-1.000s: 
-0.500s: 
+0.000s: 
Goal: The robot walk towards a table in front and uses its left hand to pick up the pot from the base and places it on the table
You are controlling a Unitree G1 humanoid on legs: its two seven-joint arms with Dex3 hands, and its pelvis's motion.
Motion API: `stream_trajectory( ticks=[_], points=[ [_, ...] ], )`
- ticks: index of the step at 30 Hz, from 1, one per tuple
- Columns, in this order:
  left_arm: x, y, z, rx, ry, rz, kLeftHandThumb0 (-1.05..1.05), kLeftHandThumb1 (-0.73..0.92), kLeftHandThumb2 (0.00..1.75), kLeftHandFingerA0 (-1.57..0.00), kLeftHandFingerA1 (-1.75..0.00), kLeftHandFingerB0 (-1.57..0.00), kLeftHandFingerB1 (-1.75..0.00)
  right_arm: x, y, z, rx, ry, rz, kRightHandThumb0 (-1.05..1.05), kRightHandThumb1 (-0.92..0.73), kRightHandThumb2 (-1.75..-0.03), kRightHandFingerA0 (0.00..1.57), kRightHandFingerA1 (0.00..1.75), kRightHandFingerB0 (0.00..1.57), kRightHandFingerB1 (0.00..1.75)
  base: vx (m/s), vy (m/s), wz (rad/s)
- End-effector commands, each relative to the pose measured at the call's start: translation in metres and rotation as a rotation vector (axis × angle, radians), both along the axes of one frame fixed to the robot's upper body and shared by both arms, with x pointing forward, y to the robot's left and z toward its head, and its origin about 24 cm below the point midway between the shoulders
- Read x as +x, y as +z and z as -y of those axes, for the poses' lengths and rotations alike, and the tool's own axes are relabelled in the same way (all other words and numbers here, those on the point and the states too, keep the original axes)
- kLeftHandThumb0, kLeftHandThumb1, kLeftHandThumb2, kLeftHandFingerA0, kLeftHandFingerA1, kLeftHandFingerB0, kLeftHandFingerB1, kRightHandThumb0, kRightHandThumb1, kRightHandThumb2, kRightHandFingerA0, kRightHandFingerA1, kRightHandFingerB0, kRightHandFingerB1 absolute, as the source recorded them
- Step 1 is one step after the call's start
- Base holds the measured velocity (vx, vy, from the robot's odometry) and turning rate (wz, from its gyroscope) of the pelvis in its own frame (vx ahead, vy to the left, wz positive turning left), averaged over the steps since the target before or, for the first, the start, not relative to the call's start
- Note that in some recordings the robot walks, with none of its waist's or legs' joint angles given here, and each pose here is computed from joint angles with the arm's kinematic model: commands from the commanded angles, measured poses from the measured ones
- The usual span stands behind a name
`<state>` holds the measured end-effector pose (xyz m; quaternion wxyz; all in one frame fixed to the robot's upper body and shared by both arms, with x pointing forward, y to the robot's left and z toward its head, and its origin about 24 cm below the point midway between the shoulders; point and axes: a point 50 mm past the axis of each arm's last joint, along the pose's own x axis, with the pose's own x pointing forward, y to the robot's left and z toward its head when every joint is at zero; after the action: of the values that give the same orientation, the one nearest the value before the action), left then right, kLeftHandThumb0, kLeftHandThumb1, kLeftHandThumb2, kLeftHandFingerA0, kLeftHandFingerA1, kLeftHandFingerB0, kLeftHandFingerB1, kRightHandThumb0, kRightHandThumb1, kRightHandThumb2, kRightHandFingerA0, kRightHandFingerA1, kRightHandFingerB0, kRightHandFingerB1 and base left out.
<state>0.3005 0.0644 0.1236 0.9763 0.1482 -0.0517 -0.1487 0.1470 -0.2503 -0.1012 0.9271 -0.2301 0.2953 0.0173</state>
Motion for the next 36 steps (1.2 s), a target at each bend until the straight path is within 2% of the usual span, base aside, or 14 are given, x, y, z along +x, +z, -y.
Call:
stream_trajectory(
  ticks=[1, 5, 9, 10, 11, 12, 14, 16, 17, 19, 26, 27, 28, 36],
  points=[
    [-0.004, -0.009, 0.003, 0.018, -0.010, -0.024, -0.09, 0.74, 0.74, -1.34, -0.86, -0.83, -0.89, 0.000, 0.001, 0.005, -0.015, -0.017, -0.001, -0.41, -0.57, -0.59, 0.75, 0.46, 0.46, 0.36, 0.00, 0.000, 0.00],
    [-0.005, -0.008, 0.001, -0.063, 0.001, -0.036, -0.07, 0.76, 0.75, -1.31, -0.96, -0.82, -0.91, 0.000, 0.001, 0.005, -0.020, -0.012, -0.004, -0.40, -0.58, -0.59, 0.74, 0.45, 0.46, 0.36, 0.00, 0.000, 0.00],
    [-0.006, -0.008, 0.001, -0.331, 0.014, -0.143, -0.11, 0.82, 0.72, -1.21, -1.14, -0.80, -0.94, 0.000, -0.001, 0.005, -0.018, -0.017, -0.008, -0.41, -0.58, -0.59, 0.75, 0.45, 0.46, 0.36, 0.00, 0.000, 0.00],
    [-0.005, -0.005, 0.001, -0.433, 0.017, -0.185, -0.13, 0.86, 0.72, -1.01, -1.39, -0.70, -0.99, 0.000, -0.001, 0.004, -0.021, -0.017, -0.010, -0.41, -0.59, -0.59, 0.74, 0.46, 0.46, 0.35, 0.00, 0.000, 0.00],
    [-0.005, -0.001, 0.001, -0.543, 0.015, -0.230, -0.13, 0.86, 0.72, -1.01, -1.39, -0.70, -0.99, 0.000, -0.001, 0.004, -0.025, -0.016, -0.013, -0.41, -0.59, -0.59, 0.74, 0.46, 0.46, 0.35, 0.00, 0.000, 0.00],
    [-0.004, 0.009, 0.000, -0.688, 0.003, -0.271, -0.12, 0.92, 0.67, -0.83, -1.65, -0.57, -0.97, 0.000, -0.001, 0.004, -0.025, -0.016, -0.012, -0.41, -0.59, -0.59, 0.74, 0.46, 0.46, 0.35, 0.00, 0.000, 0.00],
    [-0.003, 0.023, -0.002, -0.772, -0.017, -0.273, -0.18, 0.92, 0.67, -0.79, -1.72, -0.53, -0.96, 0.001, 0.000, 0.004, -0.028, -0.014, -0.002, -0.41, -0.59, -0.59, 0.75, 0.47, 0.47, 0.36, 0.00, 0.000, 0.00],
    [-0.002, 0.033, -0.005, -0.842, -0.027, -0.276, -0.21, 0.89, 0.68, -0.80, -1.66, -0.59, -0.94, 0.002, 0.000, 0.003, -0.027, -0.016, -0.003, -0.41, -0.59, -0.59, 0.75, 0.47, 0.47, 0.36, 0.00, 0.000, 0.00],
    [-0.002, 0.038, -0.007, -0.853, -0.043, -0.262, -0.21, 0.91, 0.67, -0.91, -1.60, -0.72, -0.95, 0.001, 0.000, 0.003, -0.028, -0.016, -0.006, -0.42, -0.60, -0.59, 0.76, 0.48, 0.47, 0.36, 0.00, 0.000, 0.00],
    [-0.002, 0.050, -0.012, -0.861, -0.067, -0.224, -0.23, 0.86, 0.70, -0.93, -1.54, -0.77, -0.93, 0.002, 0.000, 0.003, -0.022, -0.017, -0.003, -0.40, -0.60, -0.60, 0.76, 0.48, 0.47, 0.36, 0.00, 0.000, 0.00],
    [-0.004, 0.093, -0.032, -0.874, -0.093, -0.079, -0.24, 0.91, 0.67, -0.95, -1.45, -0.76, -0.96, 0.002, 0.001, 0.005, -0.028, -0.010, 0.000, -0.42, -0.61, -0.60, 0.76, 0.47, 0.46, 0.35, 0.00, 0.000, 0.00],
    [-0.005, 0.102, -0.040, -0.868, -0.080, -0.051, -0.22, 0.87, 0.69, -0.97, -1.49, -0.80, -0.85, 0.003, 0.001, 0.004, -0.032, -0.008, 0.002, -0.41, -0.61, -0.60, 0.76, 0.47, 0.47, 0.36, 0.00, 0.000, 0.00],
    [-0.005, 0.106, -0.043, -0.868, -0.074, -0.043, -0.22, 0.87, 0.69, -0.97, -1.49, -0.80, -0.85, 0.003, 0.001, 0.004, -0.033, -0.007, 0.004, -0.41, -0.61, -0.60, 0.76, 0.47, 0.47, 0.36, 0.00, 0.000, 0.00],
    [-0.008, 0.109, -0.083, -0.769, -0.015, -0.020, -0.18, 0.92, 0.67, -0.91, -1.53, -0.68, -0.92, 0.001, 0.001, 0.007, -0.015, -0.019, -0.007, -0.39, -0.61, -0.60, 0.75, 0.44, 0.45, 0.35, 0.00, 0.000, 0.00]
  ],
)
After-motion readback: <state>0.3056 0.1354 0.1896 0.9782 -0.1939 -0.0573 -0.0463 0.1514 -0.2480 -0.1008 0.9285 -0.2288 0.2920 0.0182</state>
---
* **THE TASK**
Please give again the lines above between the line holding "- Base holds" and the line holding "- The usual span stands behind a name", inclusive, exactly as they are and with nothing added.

* **YOUR SOLUTION**
- Base holds the measured velocity (vx, vy, from the robot's odometry) and turning rate (wz, from its gyroscope) of the pelvis in its own frame (vx ahead, vy to the left, wz positive turning left), averaged over the steps since the target before or, for the first, the start, not relative to the call's start
- Note that in some recordings the robot walks, with none of its waist's or legs' joint angles given here, and each pose here is computed from joint angles with the arm's kinematic model: commands from the commanded angles, measured poses from the measured ones
- The usual span stands behind a name

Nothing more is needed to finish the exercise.